Но наконец-то вокзал, и кучер кричит «тпрру!», и можно отправиться за билетами, узнать, когда будет следующий поезд на Петербург, и вообще ограничить любое вынужденное общение рамками насущных дел.
Амалии все-таки удалось настоять на том, чтобы Митрохин сел с ней в первый класс, но во время поездки она не раз пожалела о своем решении. Бархатные мягкие диваны, уютные купе и угодливая физиономия обер-кондуктора загипнотизировали бедного учителя; сев, он словно прирос к сиденью, сложил руки на коленях и обратился в статую, односложно отвечающую на любые вопросы. Его спутница видела, что он переживает из-за своего несоответствия окружающей обстановке, и во время пути она не раз ловила на себе недоумевающие взгляды других пассажиров первого класса, которые явно задавались вопросом, что этот типичный представитель третьего класса делает в их бархатно- диванном раю, куда низшему сословию вход закрыт. Наконец, когда они проехали Царское Село, Амалия не выдержала:
– Простите меня, Иван Николаевич, – шепнула она. – Я не подумала, что вам может быть неприятно ехать в первом классе.
– Неприятно? – Митрохин улыбнулся, и машинально Амалия отметила про себя, что улыбка у него очень милая, хоть и улыбается он крайне редко. – Скорее непривычно, госпожа баронесса. Подумать только: мне столько лет, а я впервые еду в первом классе.
– Но вы же собираетесь сотрудничать с «Вестником Европы», – напомнила Амалия. – Может быть, вам удастся стать их постоянным сотрудником, а платят они неплохо… насколько мне известно, по крайней мере.
– Верно, но стать их постоянным сотрудником непросто – даже переводить какой-нибудь иностранный роман и то не получится. У журнала уже есть свои переводчики и свои штатные авторы, и никто из них не намерен уступать свое место чужаку.
Амалии инстинктивно не понравился тон Митрохина. Ей показалось, что перед ней сидит человек, который чрезмерно любит сетовать на препятствия вместо того, чтобы действовать – пусть даже напролом и не слишком умно.
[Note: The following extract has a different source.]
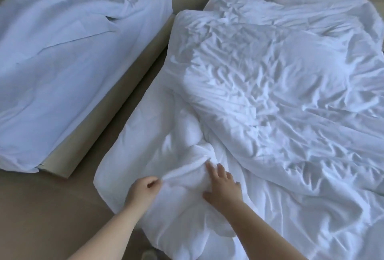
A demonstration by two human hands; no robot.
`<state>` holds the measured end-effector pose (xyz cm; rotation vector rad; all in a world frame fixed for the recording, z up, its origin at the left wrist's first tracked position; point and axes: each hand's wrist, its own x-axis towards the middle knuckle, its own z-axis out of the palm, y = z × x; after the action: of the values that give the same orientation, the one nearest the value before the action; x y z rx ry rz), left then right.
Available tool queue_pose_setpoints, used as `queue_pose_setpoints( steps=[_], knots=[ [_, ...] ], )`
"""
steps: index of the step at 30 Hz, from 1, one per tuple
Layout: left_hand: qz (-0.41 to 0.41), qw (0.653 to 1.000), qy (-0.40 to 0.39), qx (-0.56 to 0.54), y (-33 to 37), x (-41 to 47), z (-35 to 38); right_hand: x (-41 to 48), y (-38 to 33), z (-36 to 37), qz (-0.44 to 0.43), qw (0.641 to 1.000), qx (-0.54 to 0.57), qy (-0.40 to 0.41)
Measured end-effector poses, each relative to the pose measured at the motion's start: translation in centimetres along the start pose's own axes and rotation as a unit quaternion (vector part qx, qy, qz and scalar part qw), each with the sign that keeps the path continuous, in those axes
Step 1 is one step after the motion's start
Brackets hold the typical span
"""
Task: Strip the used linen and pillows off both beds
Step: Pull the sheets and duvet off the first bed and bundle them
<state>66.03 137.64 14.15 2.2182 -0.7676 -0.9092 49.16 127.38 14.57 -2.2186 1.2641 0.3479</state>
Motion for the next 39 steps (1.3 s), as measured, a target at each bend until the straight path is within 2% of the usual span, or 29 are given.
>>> queue_pose_setpoints(
  steps=[1, 3, 6, 9, 12, 17, 22, 29, 32, 39],
  knots=[
    [-0.018, 0.999, 0.037, 0.026, -0.8, 1.6, -1.2, 0.5, 0.5, 0.8, 0.030, 1.000, 0.004, 0.001],
    [-0.074, 0.996, 0.029, 0.042, -2.5, 5.1, -3.1, 1.1, 1.1, 1.9, 0.076, 0.997, 0.004, 0.005],
    [-0.118, 0.984, -0.102, 0.085, -4.8, 10.3, -4.5, 1.5, 0.7, 2.7, 0.117, 0.992, 0.023, 0.041],
    [-0.079, 0.967, -0.211, 0.121, -5.9, 13.3, -3.6, 1.6, -0.9, 2.8, 0.167, 0.982, 0.047, 0.073],
    [-0.045, 0.964, -0.250, 0.077, -5.3, 14.6, -1.4, 1.4, -2.0, 2.9, 0.216, 0.969, 0.075, 0.095],
    [-0.118, 0.974, -0.194, -0.023, -3.7, 15.2, -0.9, -0.3, -3.6, 3.0, 0.267, 0.951, 0.095, 0.119],
    [-0.080, 0.985, -0.132, -0.081, -3.4, 14.4, -5.1, -2.3, -5.3, 4.5, 0.295, 0.935, 0.141, 0.135],
    [-0.010, 0.995, -0.018, -0.100, -4.3, 10.1, -15.0, -5.9, -10.2, 7.1, 0.225, 0.941, 0.196, 0.161],
    [0.011, 0.996, 0.013, -0.089, -6.9, 8.0, -18.6, -7.0, -12.8, 10.0, 0.187, 0.952, 0.206, 0.127],
    [0.034, 0.992, 0.110, -0.046, -14.0, 4.6, -27.5, -7.2, -19.5, 15.1, 0.153, 0.979, 0.129, -0.027]
  ],
)
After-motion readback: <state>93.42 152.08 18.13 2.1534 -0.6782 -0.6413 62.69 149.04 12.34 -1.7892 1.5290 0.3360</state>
Баронесса Корф придерживалась той точки зрения, что человек имеет полное право жаловаться на судьбу или на жизненные обстоятельства, но плохо, когда жалобы становятся самоцелью. На каком-то этапе нытье, как ржавчина, начинает разъедать душу и превращается в оправдание для того, чтобы вообще ничего не делать.
«А впрочем, – одернула себя баронесса Корф, – кто я такая, чтобы судить его?» Вслух, по крайней мере, она сказала только, что теперь главное – написать интересную статью по фактам, которые рассказал князь Барятинский, и тогда редакция, может быть, увидит в Митрохине ценного сотрудника.
Поезд прибыл в Петербург, и Амалия распрощалась со своим спутником. На площади возле вокзала она взяла извозчика и велела отвезти себя домой. Баронесса Корф сама не слишком хорошо представляла, какой эффект должно было вызвать ее неожиданное прибытие, и на всякий случай решила приготовиться к худшему. Однако действительность, как это нередко бывает, совершенно обманула ее ожидания.
Глава 10
Неожиданный посетитель
– Нет, Александра Михайловича сейчас нет дома, Амалия Константиновна. Он заезжал в ваше отсутствие, а потом снова уехал на службу.